La Cour de cassation n’est pas de cet avis. Selon elle, le sous-traitant est tenu d’une obligation de résultat. Sa responsabilité ne peut donc être décennale, mais doit au contraire rester trentenaire. De plus, le sous-traitant est étranger à la réception de l’ouvrage principal. Cette réception ne peut donc marquer le point de départ du délai pour agir contre le sous-traitant (Cass. civ. 3ème, 26 avril 2006 : n° de pourvoi 05-13254).

Cette décision reste-t-elle d’actualité, depuis la réforme opérée en 2005 ? Selon celle-ci, pour les désordres de nature décennale, l’entrepreneur principal a 10 ans pour agir contre le sous-traitant, délai dont le point de départ se situe à la réception de l’ouvrage (article 2270-1 du Code civil). Règle claire, à tout le moins en apparence…

Il reste encore à la jurisprudence à interpréter ce nouveau texte. Une affaire récente a donné l’occasion à la Cour de cassation de le faire. En l’occurrence, la haute juridiction a retenu qu’à partir du moment où les deux parties (entrepreneur principal et sous-traitant) étaient commerçantes, le délai de prescription de l’action de l’une contre l’autre n’avait commencé à courir qu’à partir du jour où l’entrepreneur principal avait été attaqué par le maître de l’ouvrage (Cass. civ. 3ème, 10 mai 2007 : n° de pourvoi 06-13836, inédit).

Dans ce cas de figure, le point de départ du délai de prescription ne serait donc pas la réception de l’ouvrage principal, mais celle du jour où l’entrepreneur principal est assigné. La réforme de 2005 n’est donc pas aussi radicale qu’elle pourrait le sembler à première vue.

De surcroît, le point de départ du délai de prescription peut être reporté dans le temps, et ce à plusieurs reprises.

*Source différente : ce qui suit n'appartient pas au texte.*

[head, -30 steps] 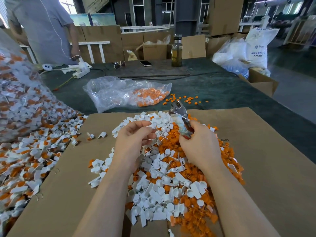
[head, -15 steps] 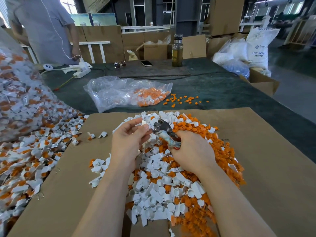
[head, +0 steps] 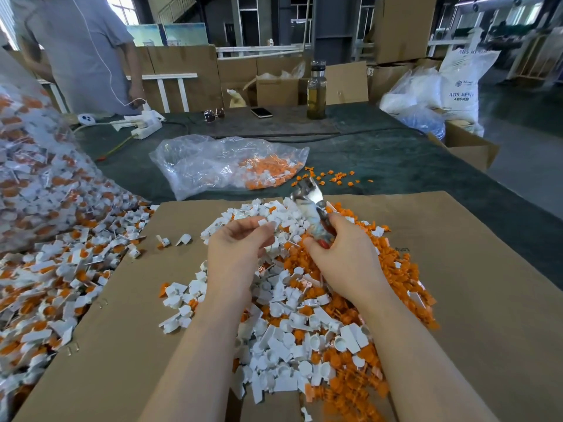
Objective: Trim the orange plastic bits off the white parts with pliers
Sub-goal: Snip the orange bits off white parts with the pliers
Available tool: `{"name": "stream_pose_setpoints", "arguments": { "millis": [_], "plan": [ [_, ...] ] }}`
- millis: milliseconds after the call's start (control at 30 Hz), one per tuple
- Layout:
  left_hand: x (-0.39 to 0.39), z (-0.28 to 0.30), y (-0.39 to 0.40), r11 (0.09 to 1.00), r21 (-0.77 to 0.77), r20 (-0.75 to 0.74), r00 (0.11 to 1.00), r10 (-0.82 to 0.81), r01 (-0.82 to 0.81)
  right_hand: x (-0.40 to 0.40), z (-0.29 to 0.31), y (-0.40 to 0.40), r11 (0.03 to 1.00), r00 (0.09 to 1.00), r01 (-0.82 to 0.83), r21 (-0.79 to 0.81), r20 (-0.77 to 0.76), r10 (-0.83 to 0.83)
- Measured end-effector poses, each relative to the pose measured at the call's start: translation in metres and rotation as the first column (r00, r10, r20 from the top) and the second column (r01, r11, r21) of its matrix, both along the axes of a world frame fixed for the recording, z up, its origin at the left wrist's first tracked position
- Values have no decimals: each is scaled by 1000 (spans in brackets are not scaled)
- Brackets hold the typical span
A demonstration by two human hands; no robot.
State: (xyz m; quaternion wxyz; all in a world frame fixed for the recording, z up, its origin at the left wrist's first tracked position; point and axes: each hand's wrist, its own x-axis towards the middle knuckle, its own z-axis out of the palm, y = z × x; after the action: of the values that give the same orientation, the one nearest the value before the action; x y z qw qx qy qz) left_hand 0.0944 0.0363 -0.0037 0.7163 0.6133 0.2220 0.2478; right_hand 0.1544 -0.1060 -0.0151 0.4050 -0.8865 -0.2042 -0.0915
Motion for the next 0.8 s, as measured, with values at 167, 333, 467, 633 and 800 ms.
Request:
{"name": "stream_pose_setpoints", "arguments": {
  "millis": [167,333,467,633,800],
  "plan": [
    [1,0,-12,998,34,3,999,-50,50,-5,8,0,947,995,-29,320,-85,59],
    [1,0,-16,998,13,10,998,-57,56,-8,10,0,945,999,0,326,-49,17],
    [1,1,-18,997,32,23,997,-72,71,-8,9,0,957,1000,4,291,-16,1],
    [0,1,-20,983,173,19,998,-57,53,-10,10,1,972,997,38,233,49,-51],
    [0,1,-23,960,276,-1,999,-41,40,-10,10,1,973,986,114,200,93,-135]
  ]
}}
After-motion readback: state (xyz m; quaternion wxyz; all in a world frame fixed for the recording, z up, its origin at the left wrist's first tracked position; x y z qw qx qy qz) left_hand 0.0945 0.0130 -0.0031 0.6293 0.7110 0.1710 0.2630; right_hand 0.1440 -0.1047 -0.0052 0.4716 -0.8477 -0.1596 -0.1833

Exemple : l’architecte, mis en cause par le maître de l’ouvrage, attaque à son tour l’entrepreneur principal. Cet « appel en garantie » initié par l’architecte a pour conséquence de « remettre à zéro » les compteurs, concernant le délai de prescription de la responsabilité de l’entrepreneur principal ; en clair, l’assignation lancée par l’architecte fait courir un nouveau délai de prescription de 10 ans contre l’entrepreneur principal.

Question : pendant combien de temps l’architecte peut-il attaquer d’autres intervenants (sous-traitant, etc.) ?
Réponse : pendant 10 ans, à compter de l’apparition des désordres ou de leur aggravation (Cass. civ. 3ème, 13 sept. 2006 : n° de pourvoi 05-12018).

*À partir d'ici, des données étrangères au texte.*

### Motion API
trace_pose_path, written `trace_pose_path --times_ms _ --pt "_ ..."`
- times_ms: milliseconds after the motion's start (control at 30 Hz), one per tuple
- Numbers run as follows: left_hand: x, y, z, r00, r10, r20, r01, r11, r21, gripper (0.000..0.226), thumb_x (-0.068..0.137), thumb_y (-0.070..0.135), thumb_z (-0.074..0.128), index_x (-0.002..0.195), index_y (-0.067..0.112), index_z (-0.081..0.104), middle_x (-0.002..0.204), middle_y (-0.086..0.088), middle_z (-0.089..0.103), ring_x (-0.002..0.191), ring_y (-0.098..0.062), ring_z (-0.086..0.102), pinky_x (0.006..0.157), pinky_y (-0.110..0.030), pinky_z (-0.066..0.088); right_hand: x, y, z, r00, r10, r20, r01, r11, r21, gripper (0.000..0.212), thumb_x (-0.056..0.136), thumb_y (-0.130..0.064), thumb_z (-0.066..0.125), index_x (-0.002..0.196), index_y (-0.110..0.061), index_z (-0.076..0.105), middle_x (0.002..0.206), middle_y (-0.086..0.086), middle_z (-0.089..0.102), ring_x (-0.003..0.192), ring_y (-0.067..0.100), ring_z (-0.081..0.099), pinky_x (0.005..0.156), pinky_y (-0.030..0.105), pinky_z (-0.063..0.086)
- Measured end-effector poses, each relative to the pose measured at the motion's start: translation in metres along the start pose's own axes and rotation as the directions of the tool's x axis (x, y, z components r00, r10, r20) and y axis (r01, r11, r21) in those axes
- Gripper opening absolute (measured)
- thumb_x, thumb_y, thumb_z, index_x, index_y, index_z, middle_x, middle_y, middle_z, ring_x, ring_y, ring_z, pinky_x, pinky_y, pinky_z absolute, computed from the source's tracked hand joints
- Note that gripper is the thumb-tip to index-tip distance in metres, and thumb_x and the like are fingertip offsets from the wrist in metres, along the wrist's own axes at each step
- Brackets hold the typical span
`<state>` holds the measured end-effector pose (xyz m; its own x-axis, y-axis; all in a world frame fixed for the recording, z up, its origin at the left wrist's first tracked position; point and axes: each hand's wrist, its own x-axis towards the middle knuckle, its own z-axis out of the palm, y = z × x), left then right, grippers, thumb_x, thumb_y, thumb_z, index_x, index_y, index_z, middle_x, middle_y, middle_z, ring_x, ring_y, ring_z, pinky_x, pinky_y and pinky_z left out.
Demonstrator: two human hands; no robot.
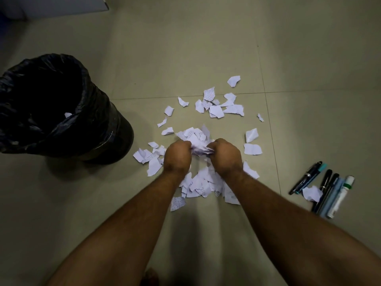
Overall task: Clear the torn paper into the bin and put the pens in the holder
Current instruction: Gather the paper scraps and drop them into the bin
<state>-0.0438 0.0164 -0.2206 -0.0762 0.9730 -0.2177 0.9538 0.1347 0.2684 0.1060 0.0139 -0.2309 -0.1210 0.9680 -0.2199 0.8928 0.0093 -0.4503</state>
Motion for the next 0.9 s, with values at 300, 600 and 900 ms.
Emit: trace_pose_path --times_ms 300,600,900 --pt "-0.003 0.009 -0.043 0.974 -0.223 -0.052 0.199 0.935 -0.293 0.015 0.088 0.012 0.058 0.083 0.008 0.071 0.089 -0.016 0.071 0.088 -0.036 0.064 0.067 -0.027 0.042 0.001 -0.032 -0.031 0.913 0.397 -0.090 -0.317 0.832 0.455 0.020 0.091 -0.022 0.062 0.097 -0.008 0.076 0.094 0.019 0.073 0.088 0.040 0.066 0.070 0.029 0.045" --pt "-0.012 0.009 -0.145 0.942 -0.310 -0.126 0.205 0.833 -0.514 0.019 0.084 0.022 0.065 0.073 0.007 0.069 0.076 -0.014 0.073 0.076 -0.033 0.069 0.069 -0.038 0.056 -0.003 -0.118 -0.092 0.925 0.376 -0.063 -0.228 0.678 0.699 0.023 0.087 -0.029 0.068 0.073 -0.011 0.067 0.079 0.016 0.072 0.073 0.033 0.065 0.063 0.030 0.048" --pt "-0.015 -0.076 -0.304 0.833 -0.411 -0.371 0.209 0.854 -0.476 0.031 0.086 0.036 0.064 0.082 0.007 0.072 0.078 -0.015 0.072 0.077 -0.031 0.069 0.069 -0.038 0.058 0.014 -0.283 -0.132 0.975 0.159 -0.156 0.034 0.588 0.808 0.038 0.084 -0.043 0.070 0.069 -0.008 0.065 0.065 0.007 0.067 0.060 0.027 0.061 0.059 0.035 0.053"
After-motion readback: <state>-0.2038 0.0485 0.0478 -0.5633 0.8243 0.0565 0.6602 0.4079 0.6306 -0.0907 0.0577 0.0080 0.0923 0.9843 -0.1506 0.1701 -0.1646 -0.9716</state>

Comme toujours en matière de « prescription », il ne suffit pas de connaître la durée de celle-ci. Encore faut-il savoir précisément à quelle date le délai de prescription a commencé à courir, mais aussi déterminer si ce délai n’a pas été interrompu par une cause juridique.

Le professionnel doit donc veiller à ce que son assurance de responsabilité soit d’une durée de validité suffisante pour faire face aux recours tardifs.